> THE PROBLEM:
Although the listing contains pictures, reproduce only its text, exactly as written.

> DATASET EXCERPT:
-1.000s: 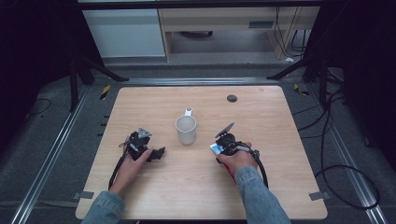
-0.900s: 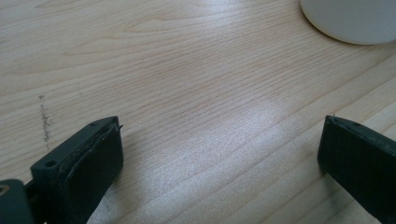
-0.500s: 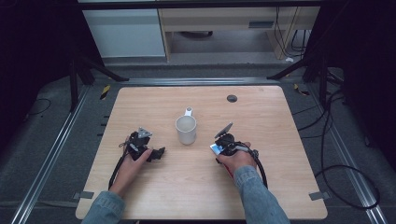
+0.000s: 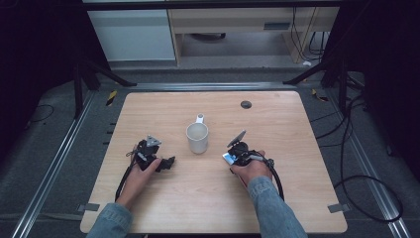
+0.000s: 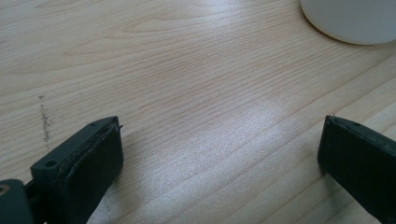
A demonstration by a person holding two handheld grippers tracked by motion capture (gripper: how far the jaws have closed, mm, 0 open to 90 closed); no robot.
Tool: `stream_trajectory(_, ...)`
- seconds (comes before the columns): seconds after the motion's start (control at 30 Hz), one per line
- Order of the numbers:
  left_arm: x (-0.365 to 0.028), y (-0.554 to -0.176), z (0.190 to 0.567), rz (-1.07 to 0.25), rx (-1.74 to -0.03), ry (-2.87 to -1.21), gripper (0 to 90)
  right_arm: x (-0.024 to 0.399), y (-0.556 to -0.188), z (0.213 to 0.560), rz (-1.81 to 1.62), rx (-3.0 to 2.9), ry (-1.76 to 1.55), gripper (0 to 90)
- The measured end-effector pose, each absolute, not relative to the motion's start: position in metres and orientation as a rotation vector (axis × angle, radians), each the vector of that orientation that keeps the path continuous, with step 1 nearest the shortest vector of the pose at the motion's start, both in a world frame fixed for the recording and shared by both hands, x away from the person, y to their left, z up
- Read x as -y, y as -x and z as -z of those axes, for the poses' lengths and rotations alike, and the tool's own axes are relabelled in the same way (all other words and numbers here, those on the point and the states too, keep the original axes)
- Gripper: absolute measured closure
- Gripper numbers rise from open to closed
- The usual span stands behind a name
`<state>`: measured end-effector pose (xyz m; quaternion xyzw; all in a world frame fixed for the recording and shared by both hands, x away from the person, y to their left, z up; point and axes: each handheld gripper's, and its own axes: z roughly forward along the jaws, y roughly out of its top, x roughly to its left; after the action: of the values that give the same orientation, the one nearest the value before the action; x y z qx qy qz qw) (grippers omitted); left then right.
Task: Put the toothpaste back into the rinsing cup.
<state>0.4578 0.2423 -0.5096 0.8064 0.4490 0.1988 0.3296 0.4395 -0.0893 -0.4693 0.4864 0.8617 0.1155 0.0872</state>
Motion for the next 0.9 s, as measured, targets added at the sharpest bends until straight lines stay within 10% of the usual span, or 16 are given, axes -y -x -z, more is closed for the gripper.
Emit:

> REPLY:
-1.000s: 
-0.900s: 
-0.500s: 
+0.000s: 
+0.000s: 
A demonstration by a person holding two handheld grippers tracked by motion capture (gripper: how far the jaws have closed, mm, 0 open to 90 closed); no robot.
Tool: `stream_trajectory(_, ...)`
- seconds (comes before the columns): seconds after the motion's start (control at 30 Hz), one per line
- Order of the numbers:
  left_arm: x (-0.365 to 0.028), y (-0.554 to -0.176), z (0.190 to 0.567), rz (-1.07 to 0.25), rx (-1.74 to -0.03), ry (-2.87 to -1.21), gripper (0 to 90)
  right_arm: x (-0.024 to 0.399), y (-0.556 to -0.188), z (0.213 to 0.560), rz (-1.81 to 1.62), rx (-3.0 to 2.9), ry (-1.76 to 1.55), gripper (0 to 90)
- The measured end-effector pose, each absolute, not relative to the motion's start: position in metres and orientation as a rotation vector (axis × angle, radians), each the vector of that orientation that keeps the path continuous, with step 1 nearest the shortest vector of the pose at the motion's start, both in a world frame fixed for the recording and shared by both hands, x away from the person, y to their left, z up
- Read x as -y, y as -x and z as -z of those axes, for the poses' lengths and rotations alike, and the tool's own axes are relabelled in the same way (all other words and numbers here, those on the point and the states too, keep the original axes)
- Gripper: absolute measured closure
- Gripper numbers rise from open to closed
- The usual span stands behind a name
`<state>`: measured end-effector pose (xyz m; quaternion xyzw; all in a world frame fixed for the recording and shared by both hands, x away from the person, y to their left, z up; point and axes: each handheld gripper's, and its own axes: z roughly forward along the jaws, y roughly out of its top, x roughly to its left; after the action: of the values that give the same orientation, the one nearest the value before the action; x y z qx qy qz qw) (grippers omitted); left then right.
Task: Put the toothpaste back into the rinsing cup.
<state>0.4578 0.2423 -0.5096 0.8064 0.4490 0.1988 0.3296 0.4395 -0.0893 -0.4693 0.4864 0.8617 0.1155 0.0872</state>
Motion for the next 0.9 s, as measured, targets added at the sharpest bends until straight lines stay within 10% of the usual span, or 16 are given, axes -y -x -z, more is closed for the gripper.
Emit:

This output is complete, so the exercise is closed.